He was fond of suggesting that humans, while capable of foresight, are incapable of using it. This concept has only been amplified over the past two decades in American culture:
- Why do you suppose a bank, any bank, would have ever lent a half million dollars to a 46 year old WalMart associate for thirty years?
- Per my last post, why would people cash-out their retirements, not for paying down debt, but purely for short term material goods?
- Why would they have ever used their houses as ATM machines? Did they not expect they would have to pay the original principal back?
- Why do you suppose we are paving over prime farmlands with sprawl? Are we never assuming that any future generation might find local food production essential?
- Why do wealthy pseudo-environmentalists parade around Boulder, Colorado on bikes, wearing yellow and orange geckos on their bicycle jerseys, but don't give a shit if any geckos are still living in the mountain creeks?

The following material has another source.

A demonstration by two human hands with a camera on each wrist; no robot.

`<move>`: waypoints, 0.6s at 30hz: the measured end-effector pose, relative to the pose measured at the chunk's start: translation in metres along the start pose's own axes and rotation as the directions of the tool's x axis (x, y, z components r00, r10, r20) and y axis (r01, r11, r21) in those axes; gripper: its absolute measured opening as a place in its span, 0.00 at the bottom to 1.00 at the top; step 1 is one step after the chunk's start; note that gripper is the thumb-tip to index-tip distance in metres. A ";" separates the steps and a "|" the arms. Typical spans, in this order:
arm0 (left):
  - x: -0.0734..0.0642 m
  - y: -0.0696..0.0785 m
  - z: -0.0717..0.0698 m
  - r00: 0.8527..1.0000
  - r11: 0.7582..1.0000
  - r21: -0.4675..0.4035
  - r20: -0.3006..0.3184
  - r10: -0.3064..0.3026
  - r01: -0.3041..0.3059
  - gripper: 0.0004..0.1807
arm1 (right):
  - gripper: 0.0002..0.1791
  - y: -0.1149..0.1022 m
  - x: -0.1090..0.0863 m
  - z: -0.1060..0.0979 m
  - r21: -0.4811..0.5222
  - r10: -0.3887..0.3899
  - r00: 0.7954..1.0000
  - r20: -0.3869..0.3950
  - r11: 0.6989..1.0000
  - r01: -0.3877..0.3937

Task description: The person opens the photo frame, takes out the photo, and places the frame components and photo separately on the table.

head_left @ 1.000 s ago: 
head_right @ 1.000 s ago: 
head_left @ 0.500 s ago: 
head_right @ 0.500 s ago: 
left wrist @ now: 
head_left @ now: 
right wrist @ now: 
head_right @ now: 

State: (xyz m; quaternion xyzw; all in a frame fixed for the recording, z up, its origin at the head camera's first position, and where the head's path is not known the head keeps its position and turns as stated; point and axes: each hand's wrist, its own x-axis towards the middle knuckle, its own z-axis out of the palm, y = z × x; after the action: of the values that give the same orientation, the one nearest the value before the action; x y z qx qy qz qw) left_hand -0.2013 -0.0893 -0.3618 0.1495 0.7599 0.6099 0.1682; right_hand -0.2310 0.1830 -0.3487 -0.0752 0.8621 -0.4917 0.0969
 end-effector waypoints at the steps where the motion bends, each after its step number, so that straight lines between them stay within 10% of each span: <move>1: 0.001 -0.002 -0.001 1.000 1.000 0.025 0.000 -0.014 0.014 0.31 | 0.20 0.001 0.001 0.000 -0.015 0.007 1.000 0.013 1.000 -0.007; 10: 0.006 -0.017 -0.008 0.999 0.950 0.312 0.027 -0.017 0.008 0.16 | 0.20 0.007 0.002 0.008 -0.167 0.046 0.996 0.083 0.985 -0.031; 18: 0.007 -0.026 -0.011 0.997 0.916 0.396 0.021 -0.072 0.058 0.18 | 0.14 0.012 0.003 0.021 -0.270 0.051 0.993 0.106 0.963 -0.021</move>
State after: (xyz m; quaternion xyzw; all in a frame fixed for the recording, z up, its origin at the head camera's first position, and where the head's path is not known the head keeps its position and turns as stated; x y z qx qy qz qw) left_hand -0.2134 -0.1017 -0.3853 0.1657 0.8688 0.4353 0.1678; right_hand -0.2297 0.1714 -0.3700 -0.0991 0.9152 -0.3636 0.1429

- Why is it that we will harvest, legally or otherwise, our green sturgeons until there isn't a single one left on the planet?
With Sagan's legacy I am apt to consider the consequences of my actions 400 years from today -- a seemingly ridiculous length of time, isn't it? Think of the year 2409. If you and our other 307,289,958 Americans can't even look forward a half dozen years, why should I ever bother thinking four centuries ahead?
I wonder, as Sagan did, if we won't have destroyed ourselves well before 2409.